### Directions
Would you write out all of the entries below, exactly as they stand?

-------- Input data --------

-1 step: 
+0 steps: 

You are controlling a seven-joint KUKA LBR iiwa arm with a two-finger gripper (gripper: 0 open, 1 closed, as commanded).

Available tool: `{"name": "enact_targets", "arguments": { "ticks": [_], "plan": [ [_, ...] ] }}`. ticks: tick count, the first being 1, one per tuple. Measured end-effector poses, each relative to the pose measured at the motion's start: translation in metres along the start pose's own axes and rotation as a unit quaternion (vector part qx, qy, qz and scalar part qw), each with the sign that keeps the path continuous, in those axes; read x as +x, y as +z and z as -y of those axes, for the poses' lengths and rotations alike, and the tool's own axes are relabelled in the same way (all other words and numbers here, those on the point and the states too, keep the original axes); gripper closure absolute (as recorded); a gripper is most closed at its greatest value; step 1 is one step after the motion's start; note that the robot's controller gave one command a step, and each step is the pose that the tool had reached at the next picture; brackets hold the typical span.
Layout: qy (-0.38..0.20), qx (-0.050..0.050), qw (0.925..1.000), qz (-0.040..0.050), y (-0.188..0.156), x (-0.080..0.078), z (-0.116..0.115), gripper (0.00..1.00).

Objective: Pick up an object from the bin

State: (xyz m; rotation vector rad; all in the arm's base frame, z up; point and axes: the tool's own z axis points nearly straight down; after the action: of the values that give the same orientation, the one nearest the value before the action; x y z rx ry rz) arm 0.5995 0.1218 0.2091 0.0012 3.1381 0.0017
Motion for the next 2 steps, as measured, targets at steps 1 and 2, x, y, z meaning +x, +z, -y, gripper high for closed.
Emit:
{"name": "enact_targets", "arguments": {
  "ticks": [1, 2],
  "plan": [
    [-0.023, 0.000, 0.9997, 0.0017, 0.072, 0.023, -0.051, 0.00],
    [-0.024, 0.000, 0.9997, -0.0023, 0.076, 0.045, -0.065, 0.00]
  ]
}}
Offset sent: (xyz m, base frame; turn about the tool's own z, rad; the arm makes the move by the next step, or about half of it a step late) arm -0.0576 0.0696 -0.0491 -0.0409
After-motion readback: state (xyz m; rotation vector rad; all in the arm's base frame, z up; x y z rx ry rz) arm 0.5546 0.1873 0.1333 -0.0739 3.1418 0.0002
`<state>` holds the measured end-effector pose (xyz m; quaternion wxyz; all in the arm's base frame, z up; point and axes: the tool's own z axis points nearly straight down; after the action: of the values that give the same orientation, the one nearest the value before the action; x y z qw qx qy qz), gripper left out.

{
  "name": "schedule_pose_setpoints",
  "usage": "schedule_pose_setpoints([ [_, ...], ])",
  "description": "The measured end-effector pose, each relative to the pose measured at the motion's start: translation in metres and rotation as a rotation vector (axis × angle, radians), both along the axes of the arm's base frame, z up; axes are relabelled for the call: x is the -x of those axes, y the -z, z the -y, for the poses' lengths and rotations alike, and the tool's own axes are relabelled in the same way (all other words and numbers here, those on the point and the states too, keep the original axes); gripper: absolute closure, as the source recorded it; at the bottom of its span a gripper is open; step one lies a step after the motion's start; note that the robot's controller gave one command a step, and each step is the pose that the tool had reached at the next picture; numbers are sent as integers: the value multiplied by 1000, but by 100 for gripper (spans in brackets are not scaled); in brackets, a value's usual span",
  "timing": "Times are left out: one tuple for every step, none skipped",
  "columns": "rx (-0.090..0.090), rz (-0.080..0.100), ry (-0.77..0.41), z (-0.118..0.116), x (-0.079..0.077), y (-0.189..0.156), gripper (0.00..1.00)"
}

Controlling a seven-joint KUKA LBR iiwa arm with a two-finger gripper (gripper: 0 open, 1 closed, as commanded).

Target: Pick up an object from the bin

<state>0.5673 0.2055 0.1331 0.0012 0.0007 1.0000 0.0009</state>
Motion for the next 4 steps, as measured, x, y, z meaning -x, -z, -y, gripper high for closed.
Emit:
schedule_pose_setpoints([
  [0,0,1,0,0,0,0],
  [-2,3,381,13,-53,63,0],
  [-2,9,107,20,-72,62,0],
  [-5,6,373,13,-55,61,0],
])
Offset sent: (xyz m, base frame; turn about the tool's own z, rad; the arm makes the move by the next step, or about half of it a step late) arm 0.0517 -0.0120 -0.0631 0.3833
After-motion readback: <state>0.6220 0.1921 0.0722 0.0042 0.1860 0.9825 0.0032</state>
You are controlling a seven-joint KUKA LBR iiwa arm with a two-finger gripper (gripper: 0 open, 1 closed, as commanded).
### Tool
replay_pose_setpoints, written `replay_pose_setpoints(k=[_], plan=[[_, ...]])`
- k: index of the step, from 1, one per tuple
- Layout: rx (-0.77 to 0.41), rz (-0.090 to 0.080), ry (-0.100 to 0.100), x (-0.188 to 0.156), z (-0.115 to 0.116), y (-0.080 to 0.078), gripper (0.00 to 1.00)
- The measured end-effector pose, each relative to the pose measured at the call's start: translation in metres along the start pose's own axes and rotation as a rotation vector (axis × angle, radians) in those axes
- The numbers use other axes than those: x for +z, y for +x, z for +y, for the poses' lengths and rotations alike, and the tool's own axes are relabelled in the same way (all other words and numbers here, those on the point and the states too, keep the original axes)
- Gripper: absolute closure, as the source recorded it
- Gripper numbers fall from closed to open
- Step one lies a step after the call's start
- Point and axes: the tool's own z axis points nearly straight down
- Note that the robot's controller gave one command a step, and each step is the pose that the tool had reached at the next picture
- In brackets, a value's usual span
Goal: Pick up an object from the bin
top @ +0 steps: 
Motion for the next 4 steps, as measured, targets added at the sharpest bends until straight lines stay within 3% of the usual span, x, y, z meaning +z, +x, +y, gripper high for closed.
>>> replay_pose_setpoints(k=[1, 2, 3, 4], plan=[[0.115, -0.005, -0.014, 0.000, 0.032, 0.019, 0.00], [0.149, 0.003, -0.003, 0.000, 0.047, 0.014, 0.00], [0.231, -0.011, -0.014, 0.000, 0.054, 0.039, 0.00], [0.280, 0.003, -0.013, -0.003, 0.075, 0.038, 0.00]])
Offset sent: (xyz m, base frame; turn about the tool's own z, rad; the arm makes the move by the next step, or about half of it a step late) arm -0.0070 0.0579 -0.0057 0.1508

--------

### Solved exercise
-1 step: 
+0 steps: 

You are controlling a seven-joint KUKA LBR iiwa arm with a two-finger gripper (gripper: 0 open, 1 closed, as commanded).

Available tool: `{"name": "enact_targets", "arguments": { "ticks": [_], "plan": [ [_, ...] ] }}`. ticks: tick count, the first being 1, one per tuple. Measured end-effector poses, each relative to the pose measured at the motion's start: translation in metres along the start pose's own axes and rotation as a unit quaternion (vector part qx, qy, qz and scalar part qw), each with the sign that keeps the path continuous, in those axes; read x as +x, y as +z and z as -y of those axes, for the poses' lengths and rotations alike, and the tool's own axes are relabelled in the same way (all other words and numbers here, those on the point and the states too, keep the original axes); gripper closure absolute (as recorded); a gripper is most closed at its greatest value; step 1 is one step after the motion's start; note that the robot's controller gave one command a step, and each step is the pose that the tool had reached at the next picture; brackets hold the typical span.
Layout: qy (-0.38..0.20), qx (-0.050..0.050), qw (0.925..1.000), qz (-0.040..0.050), y (-0.188..0.156), x (-0.080..0.078), z (-0.116..0.115), gripper (0.00..1.00).

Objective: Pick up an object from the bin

State: (xyz m; rotation vector rad; all in the arm's base frame, z up; point and axes: the tool's own z axis points nearly straight down; after the action: of the values that give the same orientation, the one nearest the value before the action; x y z rx ry rz) arm 0.5995 0.1218 0.2091 0.0012 3.1381 0.0017
Motion for the next 2 steps, as measured, targets at steps 1 and 2, x, y, z meaning +x, +z, -y, gripper high for closed.
Emit:
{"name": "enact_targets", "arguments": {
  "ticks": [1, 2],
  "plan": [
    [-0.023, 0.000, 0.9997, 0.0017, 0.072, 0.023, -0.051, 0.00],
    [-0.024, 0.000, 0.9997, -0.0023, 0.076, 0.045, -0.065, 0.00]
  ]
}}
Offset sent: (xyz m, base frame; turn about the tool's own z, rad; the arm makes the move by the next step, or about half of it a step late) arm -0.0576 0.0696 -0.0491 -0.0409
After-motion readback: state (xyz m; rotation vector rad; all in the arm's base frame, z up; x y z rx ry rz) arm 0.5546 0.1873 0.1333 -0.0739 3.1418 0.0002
`<state>` holds the measured end-effector pose (xyz m; quaternion wxyz; all in the arm's base frame, z up; point and axes: the tool's own z axis points nearly straight down; after the action: of the values that give the same orientation, the one nearest the value before the action; x y z qw qx qy qz), gripper left out.

{
  "name": "schedule_pose_setpoints",
  "usage": "schedule_pose_setpoints([ [_, ...], ])",
  "description": "The measured end-effector pose, each relative to the pose measured at the motion's start: translation in metres and rotation as a rotation vector (axis × angle, radians), both along the axes of the arm's base frame, z up; axes are relabelled for the call: x is the -x of those axes, y the -z, z the -y, for the poses' lengths and rotations alike, and the tool's own axes are relabelled in the same way (all other words and numbers here, those on the point and the states too, keep the original axes); gripper: absolute closure, as the source recorded it; at the bottom of its span a gripper is open; step one lies a step after the motion's start; note that the robot's controller gave one command a step, and each step is the pose that the tool had reached at the next picture; numbers are sent as integers: the value multiplied by 1000, but by 100 for gripper (spans in brackets are not scaled); in brackets, a value's usual span",
  "timing": "Times are left out: one tuple for every step, none skipped",
  "columns": "rx (-0.090..0.090), rz (-0.080..0.100), ry (-0.77..0.41), z (-0.118..0.116), x (-0.079..0.077), y (-0.189..0.156), gripper (0.00..1.00)"
}

Controlling a seven-joint KUKA LBR iiwa arm with a two-finger gripper (gripper: 0 open, 1 closed, as commanded).

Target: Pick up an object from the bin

<state>0.5673 0.2055 0.1331 0.0012 0.0007 1.0000 0.0009</state>
Motion for the next 4 steps, as measured, x, y, z meaning -x, -z, -y, gripper high for closed.
Emit:
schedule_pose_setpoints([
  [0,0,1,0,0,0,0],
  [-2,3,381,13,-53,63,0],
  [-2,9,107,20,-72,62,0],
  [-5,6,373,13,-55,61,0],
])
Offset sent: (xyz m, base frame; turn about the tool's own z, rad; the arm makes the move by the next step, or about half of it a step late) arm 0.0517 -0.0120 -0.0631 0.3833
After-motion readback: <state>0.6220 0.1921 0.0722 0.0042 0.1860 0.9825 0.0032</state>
You are controlling a seven-joint KUKA LBR iiwa arm with a two-finger gripper (gripper: 0 open, 1 closed, as commanded).
### Tool
replay_pose_setpoints, written `replay_pose_setpoints(k=[_], plan=[[_, ...]])`
- k: index of the step, from 1, one per tuple
- Layout: rx (-0.77 to 0.41), rz (-0.090 to 0.080), ry (-0.100 to 0.100), x (-0.188 to 0.156), z (-0.115 to 0.116), y (-0.080 to 0.078), gripper (0.00 to 1.00)
- The measured end-effector pose, each relative to the pose measured at the call's start: translation in metres along the start pose's own axes and rotation as a rotation vector (axis × angle, radians) in those axes
- The numbers use other axes than those: x for +z, y for +x, z for +y, for the poses' lengths and rotations alike, and the tool's own axes are relabelled in the same way (all other words and numbers here, those on the point and the states too, keep the original axes)
- Gripper: absolute closure, as the source recorded it
- Gripper numbers fall from closed to open
- Step one lies a step after the call's start
- Point and axes: the tool's own z axis points nearly straight down
- Note that the robot's controller gave one command a step, and each step is the pose that the tool had reached at the next picture
- In brackets, a value's usual span
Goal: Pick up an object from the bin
top @ +0 steps: 
Motion for the next 4 steps, as measured, targets added at the sharpest bends until straight lines stay within 3% of the usual span, x, y, z meaning +z, +x, +y, gripper high for closed.
>>> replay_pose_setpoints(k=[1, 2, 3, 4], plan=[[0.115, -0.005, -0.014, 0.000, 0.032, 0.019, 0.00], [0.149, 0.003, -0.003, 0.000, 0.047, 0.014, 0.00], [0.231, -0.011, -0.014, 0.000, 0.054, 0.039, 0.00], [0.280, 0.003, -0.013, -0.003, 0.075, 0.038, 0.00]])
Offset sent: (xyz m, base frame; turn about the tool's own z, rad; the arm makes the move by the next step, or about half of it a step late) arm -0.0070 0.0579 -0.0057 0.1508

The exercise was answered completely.